Hoje a memória do martírio de Santo Óscar Arnulfo Romero, arcebispo de San Salvador, morto no altar

Óscar Romero, Arcebispo de San Salvador, foi um símbolo.Já o chamavam, pouco depois do seu assassinato, "São Romero das Américas". Foi assassinado a 24 de Março de 1980, enquanto celebrava a missa. O assassinato foi ordenado pelos militares em conluio com a oligarquia económica bruta de El Salvador.

Muitos na América Latina identificaram-se com o bispo assassinado, um amigo dos pobres que tinha resistido ao poder militar e económico. Romero tinha-se pronunciado em voz alta contra os assassinatos perpetrados pelo exército e paramilitares, embora não tivesse descontado os guerrilheiros marxistas. Ele era o ponto de referência para o povo pobre de El Salvador, refém da guerra civil: "Há muita violência, muito ódio, muito egoísmo", ele tinha pregado. "Cada um acredita ter a verdade e culpa o outro pelos males".

Ele procurou a paz no diálogo. Mas também conseguia ser forte e directo, como quando "ordenou" aos soldados que não matassem, indo contra as hierarquias militares. A sua presença impediu o direito de se justificar com as razões do anticomunismo e da religião.
Após a sua morte, a figura de Romero cresceu, chamando a atenção do mundo para o drama salvadorenho. Romero foi morto como mártir: não deixou o país para salvar a sua vida, como foi aconselhado a fazer. Venerado pelos pobres, tornou-se um herói revolucionário para a esquerda, mas um herói perturbador para a direita. Na Igreja latino-americana havia bispos que se opunham à sua beatificação, porque temiam que canonizasse a teologia da libertação. Poucos bispos lutaram na outra direcção.

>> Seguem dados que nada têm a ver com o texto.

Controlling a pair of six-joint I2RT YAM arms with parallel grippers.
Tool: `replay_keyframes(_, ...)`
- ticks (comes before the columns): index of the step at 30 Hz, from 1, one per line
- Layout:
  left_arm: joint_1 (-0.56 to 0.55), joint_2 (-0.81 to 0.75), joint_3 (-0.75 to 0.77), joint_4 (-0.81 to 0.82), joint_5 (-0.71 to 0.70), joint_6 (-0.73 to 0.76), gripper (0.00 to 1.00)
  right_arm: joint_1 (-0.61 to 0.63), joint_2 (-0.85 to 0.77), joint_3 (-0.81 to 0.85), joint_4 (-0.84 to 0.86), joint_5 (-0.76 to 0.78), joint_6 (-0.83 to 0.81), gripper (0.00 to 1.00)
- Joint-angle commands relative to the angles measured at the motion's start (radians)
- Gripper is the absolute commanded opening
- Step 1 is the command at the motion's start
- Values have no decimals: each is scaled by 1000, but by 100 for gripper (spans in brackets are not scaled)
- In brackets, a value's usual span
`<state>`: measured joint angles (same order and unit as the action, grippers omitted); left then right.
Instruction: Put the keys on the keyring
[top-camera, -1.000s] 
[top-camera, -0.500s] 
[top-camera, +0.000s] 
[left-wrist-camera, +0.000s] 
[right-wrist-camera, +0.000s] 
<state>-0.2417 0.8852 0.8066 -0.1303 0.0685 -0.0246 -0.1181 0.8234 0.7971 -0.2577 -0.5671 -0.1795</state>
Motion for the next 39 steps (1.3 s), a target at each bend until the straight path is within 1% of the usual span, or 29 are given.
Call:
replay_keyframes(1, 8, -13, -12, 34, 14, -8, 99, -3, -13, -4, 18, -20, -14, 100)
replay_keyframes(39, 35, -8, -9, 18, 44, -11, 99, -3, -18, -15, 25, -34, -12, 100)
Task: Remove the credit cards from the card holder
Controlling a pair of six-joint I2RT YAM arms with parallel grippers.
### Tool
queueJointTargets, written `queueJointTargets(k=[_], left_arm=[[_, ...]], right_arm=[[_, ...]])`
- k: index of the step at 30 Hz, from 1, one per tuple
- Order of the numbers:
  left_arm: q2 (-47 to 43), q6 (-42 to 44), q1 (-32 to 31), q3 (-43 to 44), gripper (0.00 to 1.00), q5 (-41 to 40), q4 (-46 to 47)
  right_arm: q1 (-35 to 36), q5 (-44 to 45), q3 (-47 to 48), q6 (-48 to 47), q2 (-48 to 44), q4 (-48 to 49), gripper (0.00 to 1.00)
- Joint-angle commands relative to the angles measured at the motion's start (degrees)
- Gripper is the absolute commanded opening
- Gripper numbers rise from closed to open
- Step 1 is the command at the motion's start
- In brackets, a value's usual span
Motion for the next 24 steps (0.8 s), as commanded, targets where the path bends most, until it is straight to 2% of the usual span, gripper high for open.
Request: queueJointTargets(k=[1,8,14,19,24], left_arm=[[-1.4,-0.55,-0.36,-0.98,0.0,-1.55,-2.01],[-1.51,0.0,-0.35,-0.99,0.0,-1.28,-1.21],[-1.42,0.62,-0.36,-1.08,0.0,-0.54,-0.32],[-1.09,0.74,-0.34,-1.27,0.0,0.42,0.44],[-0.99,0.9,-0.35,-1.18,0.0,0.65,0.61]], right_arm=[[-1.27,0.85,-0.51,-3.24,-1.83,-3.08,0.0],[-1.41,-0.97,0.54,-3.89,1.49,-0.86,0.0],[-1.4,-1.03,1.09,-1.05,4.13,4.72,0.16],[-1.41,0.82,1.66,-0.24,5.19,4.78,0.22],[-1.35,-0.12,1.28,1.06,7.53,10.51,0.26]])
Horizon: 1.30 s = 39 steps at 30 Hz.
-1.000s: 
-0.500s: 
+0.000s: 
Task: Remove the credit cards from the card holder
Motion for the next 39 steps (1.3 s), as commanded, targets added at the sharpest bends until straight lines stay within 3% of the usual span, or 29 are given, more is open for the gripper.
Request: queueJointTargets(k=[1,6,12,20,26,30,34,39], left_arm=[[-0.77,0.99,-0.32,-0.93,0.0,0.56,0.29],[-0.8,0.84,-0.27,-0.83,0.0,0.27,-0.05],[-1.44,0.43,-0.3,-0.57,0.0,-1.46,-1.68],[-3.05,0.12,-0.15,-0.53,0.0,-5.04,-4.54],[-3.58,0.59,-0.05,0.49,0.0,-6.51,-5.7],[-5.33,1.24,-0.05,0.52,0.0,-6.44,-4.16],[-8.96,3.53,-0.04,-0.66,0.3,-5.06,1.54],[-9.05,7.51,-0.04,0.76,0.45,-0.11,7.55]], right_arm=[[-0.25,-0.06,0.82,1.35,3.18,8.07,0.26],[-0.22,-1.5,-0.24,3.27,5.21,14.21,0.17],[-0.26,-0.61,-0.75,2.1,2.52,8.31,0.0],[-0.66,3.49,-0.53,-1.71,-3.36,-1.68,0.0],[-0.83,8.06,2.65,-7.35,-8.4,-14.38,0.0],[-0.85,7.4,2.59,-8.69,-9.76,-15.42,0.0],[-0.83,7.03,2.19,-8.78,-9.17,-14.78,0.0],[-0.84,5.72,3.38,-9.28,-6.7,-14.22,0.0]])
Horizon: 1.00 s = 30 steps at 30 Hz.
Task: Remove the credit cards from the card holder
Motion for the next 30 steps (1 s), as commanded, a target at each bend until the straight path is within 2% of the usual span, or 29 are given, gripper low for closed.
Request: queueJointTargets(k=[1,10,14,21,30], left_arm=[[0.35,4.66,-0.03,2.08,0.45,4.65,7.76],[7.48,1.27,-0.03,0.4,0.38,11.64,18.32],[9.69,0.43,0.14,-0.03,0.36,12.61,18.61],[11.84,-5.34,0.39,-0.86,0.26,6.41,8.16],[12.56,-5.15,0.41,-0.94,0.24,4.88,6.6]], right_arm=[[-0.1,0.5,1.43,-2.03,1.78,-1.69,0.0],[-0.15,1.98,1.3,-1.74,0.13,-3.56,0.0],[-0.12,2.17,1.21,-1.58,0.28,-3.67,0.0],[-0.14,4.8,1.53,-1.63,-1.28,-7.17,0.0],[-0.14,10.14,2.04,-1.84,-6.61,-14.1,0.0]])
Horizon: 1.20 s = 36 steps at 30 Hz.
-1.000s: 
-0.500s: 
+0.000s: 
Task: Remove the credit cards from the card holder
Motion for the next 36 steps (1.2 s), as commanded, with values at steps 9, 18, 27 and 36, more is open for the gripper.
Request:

Em redor de Romero, não havia apenas contrastes, mas também nevoeiro: era melhor deixar a história decantar - pensavam mesmo os não hostis. Reconstruir a história de Romero, por outro lado, desempenhou um papel importante. O historiador Roberto Morozzo fê-lo seriamente com um livro corajoso, Primero Diós. Vida de Óscar Romero, colocando a sua figura na complexa história de El Salvador e da Igreja. É um texto que é muito apreciado na América Central, como se viu nos debates durante a beatificação em Maio de 2005. Bento XVI também o reconheceu durante a sua viagem ao Brasil.
João Paulo, por seu lado, era incerto sobre Romero; não gostava das divisões entre os bispos salvadorenhos (quase todos contra o arcebispo); temia a exploração política. No entanto, respeitou o martírio. Em 2000, durante a celebração da memória dos mártires do século XX, à minha objecção sobre a razão pela qual Romero não era recordado, ele respondeu: "Dizem que ele é um símbolo da esquerda". Mas depois incluiu-o na memória, falando dele como "inesquecível arcebispo de San Salvador".

Talvez se tenha lembrado quando, anos antes, numa visita a San Salvador, tinha exigido ir ao túmulo de Romero contra o conselho do governo, esperando muito tempo perante as portas fechadas da catedral. E depois, ao entrar, colocou as suas mãos sobre o túmulo, dizendo: "Romero é nosso".
O Cardeal Bergoglio sentiu a profundidade da figura do mártir. Já perto da reforma, confiou a um salvadorenho: "Se eu fosse Papa, Romero seria um santo". O facto aconteceu de forma imprevisível e Francisco proclamou Romero beato num clima pacificado, baseado num sério processo histórico bem como no martírio. Com Romero começa o reconhecimento dos muitos mártires mortos durante os terríveis anos de violência na América Latina.